(Beginning of Data below)

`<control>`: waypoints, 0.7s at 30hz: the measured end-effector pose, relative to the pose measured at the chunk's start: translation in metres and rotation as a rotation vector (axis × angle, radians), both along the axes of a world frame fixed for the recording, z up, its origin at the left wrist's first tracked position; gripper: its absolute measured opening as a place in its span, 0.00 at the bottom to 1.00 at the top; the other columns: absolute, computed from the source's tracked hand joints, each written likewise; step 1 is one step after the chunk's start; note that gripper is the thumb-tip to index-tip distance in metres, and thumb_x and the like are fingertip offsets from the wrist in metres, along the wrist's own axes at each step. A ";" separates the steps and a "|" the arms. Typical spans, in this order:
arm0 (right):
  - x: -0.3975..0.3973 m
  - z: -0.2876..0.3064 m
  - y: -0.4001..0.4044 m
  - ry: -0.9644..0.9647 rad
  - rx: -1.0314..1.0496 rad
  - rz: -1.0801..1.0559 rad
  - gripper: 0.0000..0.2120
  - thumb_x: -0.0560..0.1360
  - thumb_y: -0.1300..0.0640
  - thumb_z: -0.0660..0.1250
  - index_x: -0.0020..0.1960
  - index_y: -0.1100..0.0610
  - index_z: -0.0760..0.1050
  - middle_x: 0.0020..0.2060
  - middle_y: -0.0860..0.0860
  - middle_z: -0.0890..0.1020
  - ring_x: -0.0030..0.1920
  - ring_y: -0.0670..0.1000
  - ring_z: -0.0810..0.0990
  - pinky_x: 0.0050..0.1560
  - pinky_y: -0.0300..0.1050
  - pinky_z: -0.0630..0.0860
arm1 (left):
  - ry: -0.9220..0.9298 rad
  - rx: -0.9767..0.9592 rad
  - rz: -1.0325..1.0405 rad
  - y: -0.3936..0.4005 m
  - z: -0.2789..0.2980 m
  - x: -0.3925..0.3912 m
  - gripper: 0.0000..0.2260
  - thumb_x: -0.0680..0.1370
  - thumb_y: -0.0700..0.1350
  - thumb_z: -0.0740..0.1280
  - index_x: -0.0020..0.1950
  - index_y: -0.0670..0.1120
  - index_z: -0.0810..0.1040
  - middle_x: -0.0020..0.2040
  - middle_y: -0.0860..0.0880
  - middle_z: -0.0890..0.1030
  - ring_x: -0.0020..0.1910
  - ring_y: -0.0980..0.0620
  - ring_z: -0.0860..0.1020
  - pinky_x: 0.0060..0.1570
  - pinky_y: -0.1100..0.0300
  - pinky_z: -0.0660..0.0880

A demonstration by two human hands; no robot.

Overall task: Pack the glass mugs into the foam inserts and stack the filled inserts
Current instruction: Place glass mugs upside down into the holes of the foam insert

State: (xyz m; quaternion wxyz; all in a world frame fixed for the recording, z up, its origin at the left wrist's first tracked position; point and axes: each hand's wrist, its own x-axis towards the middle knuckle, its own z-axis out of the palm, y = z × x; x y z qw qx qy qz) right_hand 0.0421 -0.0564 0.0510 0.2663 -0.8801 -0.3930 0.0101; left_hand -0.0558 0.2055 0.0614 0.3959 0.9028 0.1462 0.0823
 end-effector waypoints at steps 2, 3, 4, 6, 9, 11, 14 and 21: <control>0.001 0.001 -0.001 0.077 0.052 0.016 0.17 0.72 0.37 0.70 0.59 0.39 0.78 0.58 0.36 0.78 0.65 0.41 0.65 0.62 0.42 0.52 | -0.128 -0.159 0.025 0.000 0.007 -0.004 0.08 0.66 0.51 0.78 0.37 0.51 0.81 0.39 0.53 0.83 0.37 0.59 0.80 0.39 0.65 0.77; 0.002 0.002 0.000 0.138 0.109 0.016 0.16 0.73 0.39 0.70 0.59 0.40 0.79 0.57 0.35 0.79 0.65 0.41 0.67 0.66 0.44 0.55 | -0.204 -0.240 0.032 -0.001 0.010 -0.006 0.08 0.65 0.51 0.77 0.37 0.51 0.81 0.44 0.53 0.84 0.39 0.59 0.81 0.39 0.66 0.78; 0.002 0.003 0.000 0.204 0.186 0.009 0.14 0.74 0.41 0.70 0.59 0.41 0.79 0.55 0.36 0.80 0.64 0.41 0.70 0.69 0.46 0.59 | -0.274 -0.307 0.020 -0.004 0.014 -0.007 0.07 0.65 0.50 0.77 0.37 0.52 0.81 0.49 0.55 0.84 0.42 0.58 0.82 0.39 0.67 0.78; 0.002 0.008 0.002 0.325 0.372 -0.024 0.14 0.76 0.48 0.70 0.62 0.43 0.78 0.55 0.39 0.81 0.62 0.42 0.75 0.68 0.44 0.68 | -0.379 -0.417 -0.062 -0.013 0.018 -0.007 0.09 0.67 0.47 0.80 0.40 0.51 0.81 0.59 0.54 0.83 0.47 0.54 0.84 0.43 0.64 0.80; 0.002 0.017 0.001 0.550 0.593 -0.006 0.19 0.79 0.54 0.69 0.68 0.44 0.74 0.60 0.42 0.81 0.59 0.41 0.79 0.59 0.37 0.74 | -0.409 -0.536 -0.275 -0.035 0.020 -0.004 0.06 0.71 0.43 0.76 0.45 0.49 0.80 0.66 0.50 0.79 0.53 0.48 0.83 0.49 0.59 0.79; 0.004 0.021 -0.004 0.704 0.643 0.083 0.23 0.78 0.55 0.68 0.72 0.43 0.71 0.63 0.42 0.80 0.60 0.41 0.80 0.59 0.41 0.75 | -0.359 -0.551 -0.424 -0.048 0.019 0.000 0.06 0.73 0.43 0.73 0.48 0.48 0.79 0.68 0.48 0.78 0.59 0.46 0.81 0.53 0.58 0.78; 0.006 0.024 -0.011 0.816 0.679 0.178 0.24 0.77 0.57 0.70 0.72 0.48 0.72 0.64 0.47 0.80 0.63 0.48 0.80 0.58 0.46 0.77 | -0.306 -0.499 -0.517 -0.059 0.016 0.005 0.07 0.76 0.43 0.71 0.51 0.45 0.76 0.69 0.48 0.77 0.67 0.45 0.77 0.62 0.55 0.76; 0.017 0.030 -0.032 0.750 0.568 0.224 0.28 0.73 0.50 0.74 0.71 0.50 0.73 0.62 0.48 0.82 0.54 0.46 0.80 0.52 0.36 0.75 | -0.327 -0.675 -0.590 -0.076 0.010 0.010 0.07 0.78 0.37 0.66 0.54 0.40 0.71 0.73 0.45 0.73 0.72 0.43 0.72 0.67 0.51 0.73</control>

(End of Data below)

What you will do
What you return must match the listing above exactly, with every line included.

Output
`<control>`: waypoints, 0.7s at 30hz: the measured end-effector pose, relative to the pose measured at the chunk's start: translation in metres and rotation as a rotation vector (axis × angle, radians), both along the axes of a world frame fixed for the recording, z up, its origin at the left wrist's first tracked position; gripper: its absolute measured opening as a place in its span, 0.00 at the bottom to 1.00 at the top; the other columns: absolute, computed from the source's tracked hand joints, each written likewise; step 1 is one step after the chunk's start; note that gripper is the thumb-tip to index-tip distance in metres, and thumb_x and the like are fingertip offsets from the wrist in metres, along the wrist's own axes at each step. A ";" separates the steps and a "|" the arms. Typical spans, in this order:
arm0 (right):
  - x: -0.3975..0.3973 m
  - z: -0.2876..0.3064 m
  - y: -0.4001..0.4044 m
  - ry: -0.9644..0.9647 rad
  - rx: -1.0314..1.0496 rad
  - rz: -1.0801..1.0559 rad
  - gripper: 0.0000..0.2120
  - thumb_x: -0.0560..0.1360
  - thumb_y: -0.1300..0.0640
  - thumb_z: -0.0660..0.1250
  - index_x: -0.0020..0.1960
  - index_y: -0.1100..0.0610
  - index_z: -0.0760..0.1050
  - middle_x: 0.0020..0.2060
  - middle_y: -0.0860..0.0860
  - middle_z: -0.0890..0.1020
  - ring_x: -0.0030..0.1920
  - ring_y: -0.0670..0.1000
  - ring_z: -0.0810..0.0990
  - pinky_x: 0.0050..0.1560
  - pinky_y: -0.0300..0.1050
  - pinky_z: -0.0630..0.0860
arm1 (left):
  - ry: -0.9220..0.9298 rad
  - rx: -0.9767..0.9592 rad
  - rz: -1.0325..1.0405 rad
  - y: -0.3936..0.4005 m
  - z: -0.2789..0.2980 m
  - x: -0.3925..0.3912 m
  - gripper: 0.0000..0.2260
  - thumb_x: -0.0680..0.1370
  - thumb_y: -0.0700..0.1350
  - thumb_z: -0.0740..0.1280
  - index_x: -0.0020..0.1950
  - index_y: -0.0670..0.1120
  - index_z: -0.0810..0.1040
  - middle_x: -0.0020..0.2040
  - middle_y: -0.0860..0.0880
  - middle_z: -0.0890..0.1030
  - ring_x: -0.0020..0.1910
  - ring_y: -0.0980..0.0620
  - ring_z: -0.0860..0.1020
  - pinky_x: 0.0060..0.1570
  - pinky_y: -0.1100..0.0300
  - pinky_z: -0.0660..0.0880

A demonstration by two human hands; no robot.

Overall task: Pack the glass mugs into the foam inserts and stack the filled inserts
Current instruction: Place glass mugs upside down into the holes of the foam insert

State: (xyz m; quaternion wxyz; all in a world frame fixed for the recording, z up, its origin at the left wrist's first tracked position; point and axes: each hand's wrist, its own x-axis towards the middle knuckle, its own z-axis out of the palm, y = z × x; x y z qw qx qy qz) right_hand 0.0421 -0.0564 0.0510 0.2663 -0.8801 -0.3930 0.0101; left_hand -0.0558 0.2055 0.0614 0.3959 0.9028 0.1462 0.0823
 end-effector waypoints at steps 2, 3, 4, 6, 9, 11, 14 and 21: <control>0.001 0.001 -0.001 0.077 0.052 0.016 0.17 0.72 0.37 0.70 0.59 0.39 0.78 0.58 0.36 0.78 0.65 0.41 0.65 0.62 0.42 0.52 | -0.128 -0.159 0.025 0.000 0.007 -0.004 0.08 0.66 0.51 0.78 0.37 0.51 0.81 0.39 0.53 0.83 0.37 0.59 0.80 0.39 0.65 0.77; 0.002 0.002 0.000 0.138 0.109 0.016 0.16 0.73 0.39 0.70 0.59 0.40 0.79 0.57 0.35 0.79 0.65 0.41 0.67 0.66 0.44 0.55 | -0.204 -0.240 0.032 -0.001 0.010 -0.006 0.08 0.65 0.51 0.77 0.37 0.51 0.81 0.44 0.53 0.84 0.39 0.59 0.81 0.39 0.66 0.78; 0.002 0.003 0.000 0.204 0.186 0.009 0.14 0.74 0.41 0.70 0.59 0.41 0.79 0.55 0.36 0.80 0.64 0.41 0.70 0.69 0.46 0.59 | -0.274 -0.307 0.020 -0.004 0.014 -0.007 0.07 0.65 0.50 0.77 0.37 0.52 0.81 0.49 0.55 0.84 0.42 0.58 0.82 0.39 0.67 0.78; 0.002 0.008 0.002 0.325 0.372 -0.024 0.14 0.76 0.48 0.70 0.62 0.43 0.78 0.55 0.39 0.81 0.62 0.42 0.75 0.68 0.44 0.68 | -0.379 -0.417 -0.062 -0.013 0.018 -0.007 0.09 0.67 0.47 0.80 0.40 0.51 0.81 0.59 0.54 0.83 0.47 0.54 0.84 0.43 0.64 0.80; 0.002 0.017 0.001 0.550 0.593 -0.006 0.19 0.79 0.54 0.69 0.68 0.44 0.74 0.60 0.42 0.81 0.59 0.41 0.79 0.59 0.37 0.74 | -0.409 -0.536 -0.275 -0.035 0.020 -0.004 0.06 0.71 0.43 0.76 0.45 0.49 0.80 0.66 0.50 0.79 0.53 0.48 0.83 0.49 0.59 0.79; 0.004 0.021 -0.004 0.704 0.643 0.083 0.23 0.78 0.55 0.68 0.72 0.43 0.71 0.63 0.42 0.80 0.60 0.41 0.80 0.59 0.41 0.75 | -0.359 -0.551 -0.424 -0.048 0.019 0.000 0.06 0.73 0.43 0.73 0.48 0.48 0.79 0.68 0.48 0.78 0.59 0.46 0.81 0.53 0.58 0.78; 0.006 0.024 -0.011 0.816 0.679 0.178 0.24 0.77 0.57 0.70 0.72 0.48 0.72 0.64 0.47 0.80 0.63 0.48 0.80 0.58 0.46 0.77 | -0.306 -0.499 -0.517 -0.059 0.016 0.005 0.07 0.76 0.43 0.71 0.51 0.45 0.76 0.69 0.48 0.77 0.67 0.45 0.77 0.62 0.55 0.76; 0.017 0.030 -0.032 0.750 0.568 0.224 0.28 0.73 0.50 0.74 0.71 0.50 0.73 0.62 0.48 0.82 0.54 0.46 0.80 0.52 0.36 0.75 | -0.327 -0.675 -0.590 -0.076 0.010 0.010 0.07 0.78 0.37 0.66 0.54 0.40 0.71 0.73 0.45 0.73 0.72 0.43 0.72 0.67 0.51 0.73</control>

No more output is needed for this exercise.